Well then if you don't believe anyone you should go and look it up for
yourself. You will find that same deffinition in the ARRL handbook. Oh
I forgot you don't believe what is in there either. Then try some of
the Collins Radio SSB handbooks. Maybe Art Collins didn't know what he
was talking about either? How about in the IEEE handbook.

Keep in mind when trying to understand PEP that there is no peak power
involved. It is all average power.

Also when calculating side band power and carrier power that is all
average power too. Forget about peak power.

Once you understand how this works then you can work from there to
figure out the rest.

I have eliminated all the other stuff as you seem to be going round
and round only for the sake of arguing and not for understanding.

I'm sorry but how you can write a sentence, above, like "Keep in mind when
trying to understand PEP that there is no peak power involved" when you
use "PEP" and "peak power" in the same sentence and say something that
sounds like "its there but it isn't there."

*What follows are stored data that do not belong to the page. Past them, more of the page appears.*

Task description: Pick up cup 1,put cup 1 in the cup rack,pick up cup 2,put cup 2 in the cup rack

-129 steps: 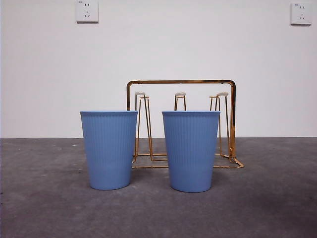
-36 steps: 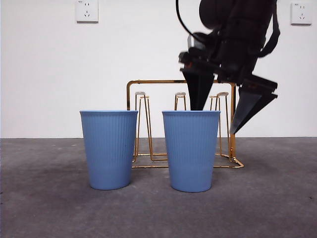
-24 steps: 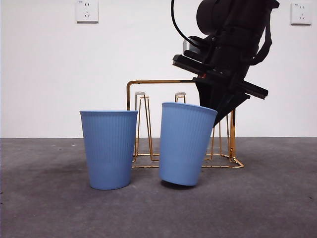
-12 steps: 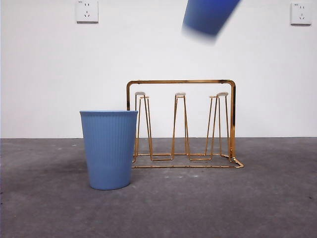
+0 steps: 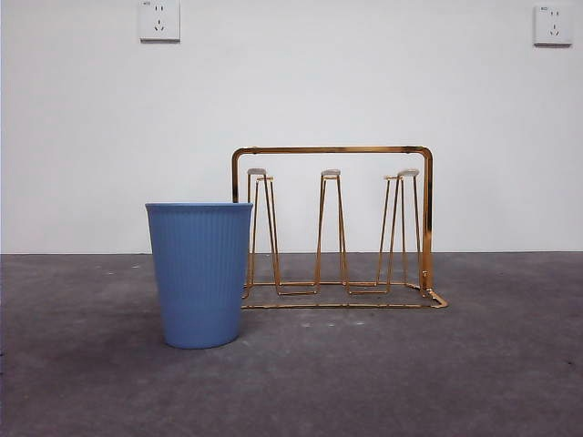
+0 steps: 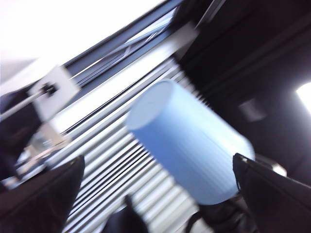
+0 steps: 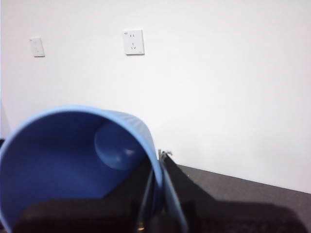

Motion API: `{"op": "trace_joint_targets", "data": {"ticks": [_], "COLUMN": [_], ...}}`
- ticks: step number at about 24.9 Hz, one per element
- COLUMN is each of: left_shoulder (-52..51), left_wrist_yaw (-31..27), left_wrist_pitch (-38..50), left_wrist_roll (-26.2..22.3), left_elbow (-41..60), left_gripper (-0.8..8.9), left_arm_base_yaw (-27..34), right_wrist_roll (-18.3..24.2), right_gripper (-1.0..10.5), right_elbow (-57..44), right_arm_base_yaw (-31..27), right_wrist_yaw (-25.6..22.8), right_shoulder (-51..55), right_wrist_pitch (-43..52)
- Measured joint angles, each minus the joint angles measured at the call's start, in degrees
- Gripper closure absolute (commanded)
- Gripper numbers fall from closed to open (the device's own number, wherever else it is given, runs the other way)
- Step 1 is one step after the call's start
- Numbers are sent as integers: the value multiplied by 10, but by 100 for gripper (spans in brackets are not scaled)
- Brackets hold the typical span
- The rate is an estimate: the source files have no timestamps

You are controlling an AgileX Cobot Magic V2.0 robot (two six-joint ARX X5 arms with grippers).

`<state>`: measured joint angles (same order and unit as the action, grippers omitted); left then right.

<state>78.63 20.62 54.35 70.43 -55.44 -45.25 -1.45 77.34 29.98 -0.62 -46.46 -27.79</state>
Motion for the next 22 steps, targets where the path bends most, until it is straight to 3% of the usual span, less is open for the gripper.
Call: {"op": "trace_joint_targets", "data": {"ticks": [5,10,22], "left_shoulder": [34,44,45], "left_wrist_yaw": [-47,-79,-85], "left_wrist_pitch": [72,76,104], "left_wrist_roll": [35,47,52], "left_elbow": [0,0,0], "left_gripper": [185,185,185], "left_arm_base_yaw": [-19,-25,-15], "right_wrist_roll": [4,4,17], "right_gripper": [962,962,962], "right_elbow": [0,0,0], "right_arm_base_yaw": [0,0,56], "right_wrist_yaw": [10,42,43], "right_shoulder": [-18,-44,-96], "right_wrist_pitch": [18,41,44]}}
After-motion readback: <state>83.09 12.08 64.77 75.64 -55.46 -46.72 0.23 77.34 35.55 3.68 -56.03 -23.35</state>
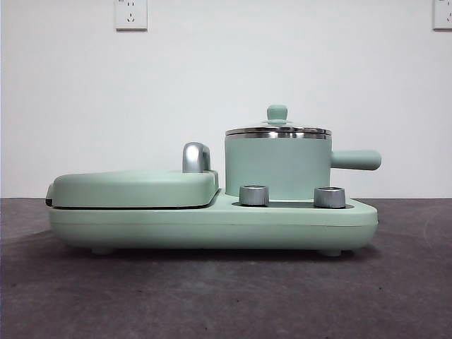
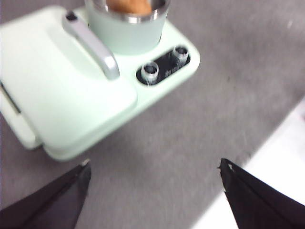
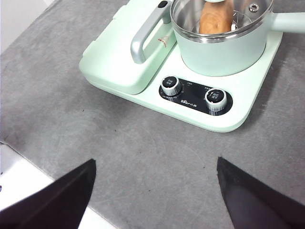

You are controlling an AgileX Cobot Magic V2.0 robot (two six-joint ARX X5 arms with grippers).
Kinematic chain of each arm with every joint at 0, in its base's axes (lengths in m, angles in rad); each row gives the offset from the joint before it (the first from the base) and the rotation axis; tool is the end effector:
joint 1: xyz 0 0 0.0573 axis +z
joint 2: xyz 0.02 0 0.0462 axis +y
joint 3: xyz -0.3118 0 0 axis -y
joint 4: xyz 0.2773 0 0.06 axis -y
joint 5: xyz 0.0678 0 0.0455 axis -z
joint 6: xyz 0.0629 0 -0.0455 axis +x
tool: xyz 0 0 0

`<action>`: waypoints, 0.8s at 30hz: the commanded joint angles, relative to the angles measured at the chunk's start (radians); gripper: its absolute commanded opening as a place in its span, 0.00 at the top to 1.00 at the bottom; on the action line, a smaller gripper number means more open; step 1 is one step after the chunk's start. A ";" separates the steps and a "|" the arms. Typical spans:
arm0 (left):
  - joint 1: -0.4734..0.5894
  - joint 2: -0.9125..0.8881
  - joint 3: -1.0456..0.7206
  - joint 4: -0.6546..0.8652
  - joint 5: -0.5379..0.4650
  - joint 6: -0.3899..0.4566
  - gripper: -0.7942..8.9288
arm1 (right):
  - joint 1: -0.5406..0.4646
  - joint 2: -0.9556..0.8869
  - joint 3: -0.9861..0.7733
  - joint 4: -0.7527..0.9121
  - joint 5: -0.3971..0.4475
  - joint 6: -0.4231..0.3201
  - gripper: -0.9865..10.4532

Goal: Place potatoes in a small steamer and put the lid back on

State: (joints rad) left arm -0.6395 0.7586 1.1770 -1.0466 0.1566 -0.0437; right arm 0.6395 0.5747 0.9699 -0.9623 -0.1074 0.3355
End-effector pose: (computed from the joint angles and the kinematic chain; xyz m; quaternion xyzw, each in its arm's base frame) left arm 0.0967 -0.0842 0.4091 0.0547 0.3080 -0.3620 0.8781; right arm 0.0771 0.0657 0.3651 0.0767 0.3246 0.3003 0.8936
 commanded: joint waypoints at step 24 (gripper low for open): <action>0.019 -0.242 -0.175 0.168 -0.047 -0.148 0.91 | 0.007 0.004 0.008 0.072 0.003 -0.029 0.90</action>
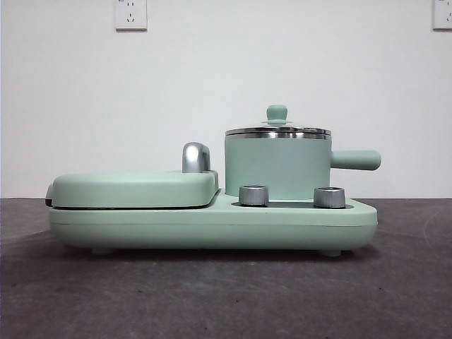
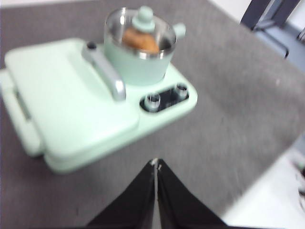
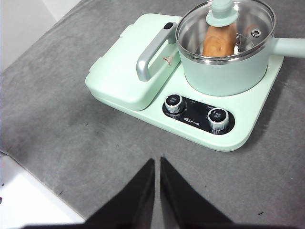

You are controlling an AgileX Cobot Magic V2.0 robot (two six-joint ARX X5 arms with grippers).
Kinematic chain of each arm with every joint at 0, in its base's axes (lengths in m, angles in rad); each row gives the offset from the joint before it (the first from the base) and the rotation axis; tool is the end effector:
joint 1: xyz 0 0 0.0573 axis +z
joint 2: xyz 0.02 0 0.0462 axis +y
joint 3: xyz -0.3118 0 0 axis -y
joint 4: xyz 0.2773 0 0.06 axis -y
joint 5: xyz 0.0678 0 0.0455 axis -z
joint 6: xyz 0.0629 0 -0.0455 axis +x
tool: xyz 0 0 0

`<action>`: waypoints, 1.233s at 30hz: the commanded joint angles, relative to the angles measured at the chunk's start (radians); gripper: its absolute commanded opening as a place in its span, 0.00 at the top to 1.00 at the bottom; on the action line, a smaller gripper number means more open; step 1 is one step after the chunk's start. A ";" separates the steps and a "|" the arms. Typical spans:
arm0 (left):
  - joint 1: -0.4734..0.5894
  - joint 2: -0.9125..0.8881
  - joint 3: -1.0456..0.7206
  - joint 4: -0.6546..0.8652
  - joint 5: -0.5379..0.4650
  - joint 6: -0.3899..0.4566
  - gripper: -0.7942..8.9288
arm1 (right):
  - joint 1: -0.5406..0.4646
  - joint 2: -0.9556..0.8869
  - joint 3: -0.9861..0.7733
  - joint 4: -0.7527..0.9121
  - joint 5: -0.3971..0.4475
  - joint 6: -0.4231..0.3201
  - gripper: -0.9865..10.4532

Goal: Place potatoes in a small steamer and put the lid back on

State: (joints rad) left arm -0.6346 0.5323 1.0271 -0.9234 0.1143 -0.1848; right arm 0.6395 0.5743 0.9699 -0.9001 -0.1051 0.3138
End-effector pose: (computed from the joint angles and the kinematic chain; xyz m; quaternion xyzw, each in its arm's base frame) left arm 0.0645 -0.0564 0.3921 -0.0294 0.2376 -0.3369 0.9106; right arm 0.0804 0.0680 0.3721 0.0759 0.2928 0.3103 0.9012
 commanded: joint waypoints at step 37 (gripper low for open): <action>0.616 -0.529 -1.015 0.759 0.059 0.064 0.91 | 0.007 0.004 0.008 0.011 0.001 -0.008 0.90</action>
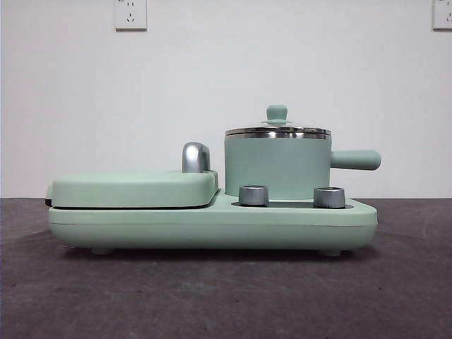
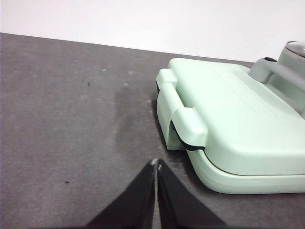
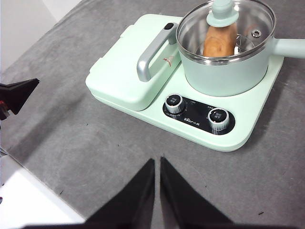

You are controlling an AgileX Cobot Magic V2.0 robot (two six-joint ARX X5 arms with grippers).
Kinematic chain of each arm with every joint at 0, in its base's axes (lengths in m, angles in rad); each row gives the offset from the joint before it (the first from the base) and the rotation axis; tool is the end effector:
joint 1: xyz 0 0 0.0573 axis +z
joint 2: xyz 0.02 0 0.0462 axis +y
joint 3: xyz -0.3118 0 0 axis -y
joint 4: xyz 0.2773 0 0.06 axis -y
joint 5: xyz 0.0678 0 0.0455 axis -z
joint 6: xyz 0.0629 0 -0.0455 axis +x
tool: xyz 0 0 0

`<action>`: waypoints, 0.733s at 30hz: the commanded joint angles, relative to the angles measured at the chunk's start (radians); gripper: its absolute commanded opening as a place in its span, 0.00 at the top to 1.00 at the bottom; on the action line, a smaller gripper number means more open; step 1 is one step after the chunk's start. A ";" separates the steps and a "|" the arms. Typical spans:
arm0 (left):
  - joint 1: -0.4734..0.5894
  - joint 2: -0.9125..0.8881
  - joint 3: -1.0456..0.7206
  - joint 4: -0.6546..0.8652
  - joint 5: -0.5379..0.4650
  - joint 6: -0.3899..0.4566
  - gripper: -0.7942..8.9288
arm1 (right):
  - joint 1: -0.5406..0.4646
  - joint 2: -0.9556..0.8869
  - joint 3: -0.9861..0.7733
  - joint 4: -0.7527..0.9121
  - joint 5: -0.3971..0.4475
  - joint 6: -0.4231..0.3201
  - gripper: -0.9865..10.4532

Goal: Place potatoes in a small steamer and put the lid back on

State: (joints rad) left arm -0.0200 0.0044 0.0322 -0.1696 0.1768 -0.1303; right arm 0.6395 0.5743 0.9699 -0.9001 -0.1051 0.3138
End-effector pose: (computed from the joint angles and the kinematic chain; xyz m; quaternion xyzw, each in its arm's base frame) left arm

Let me explain: There is peak envelope power and there is peak power.
Peak power is seldom used. Peak power is the instantaneous power at
the very peak of the voltage and current. You will see peak currents
discussed in tube manuals often.

Our 100 watt carrier output transmitter with no modulation is 100
watts average power as we talked about before. The actual peak power
is 200 watts output. (nothing to do with modulation right now) This is
found by multiplying the 70.7 volts RMS output voltage by 1.414 to
find peak voltage. That gives us 100 volts peak. Divide that by 50
ohms and we have 200 watts peak output power. Note that peak power is
2x average power with a sin wave.

PEP
Peak envelope power does NOT involve peak power as above. It only
deals with AVERAGE power.
Remember the definition of PEP: The AVERAGE power out at the crest of
the modulation waveform.
(perhaps the "peak" in peak envelope power is a misnomer)

The modulation voltages, that we use to calculate PEP, in each side
band are also RMS voltages, they are not peak voltages.
In the figures below are typical voltages present in the signals at
the output of an AM transmitter modulated 100%. I gave these same
figures in another post.

100 watts into 50 ohms = 70.7 volts (carrier)
25 watts into 50 ohms = 35.35 volts (side band)
25 watts into 50 ohms = 35.35 volts (side band)
Total voltage = 141.4 volts (which is 2 x carrier
voltage)

141.4 x 141.4 = 20000 / 50 = 400 watts PEP. This takes care of our
PEP power.

The amount of voltage that you see on a scope when looking at this
same modulated signal, if we actually measure them with the scope,
will be peak to peak voltage as that is what the scope sees.

So measuring the composite signal voltage on the scope it will show
400 volts peak to peak. Take ½ that to find peak voltage and you have
200 volts peak. To find RMS voltage multiply that by .707 and that
will give you 141.4 RMS volts. This is what is used to calculate PEP.

73
Gary K4FMX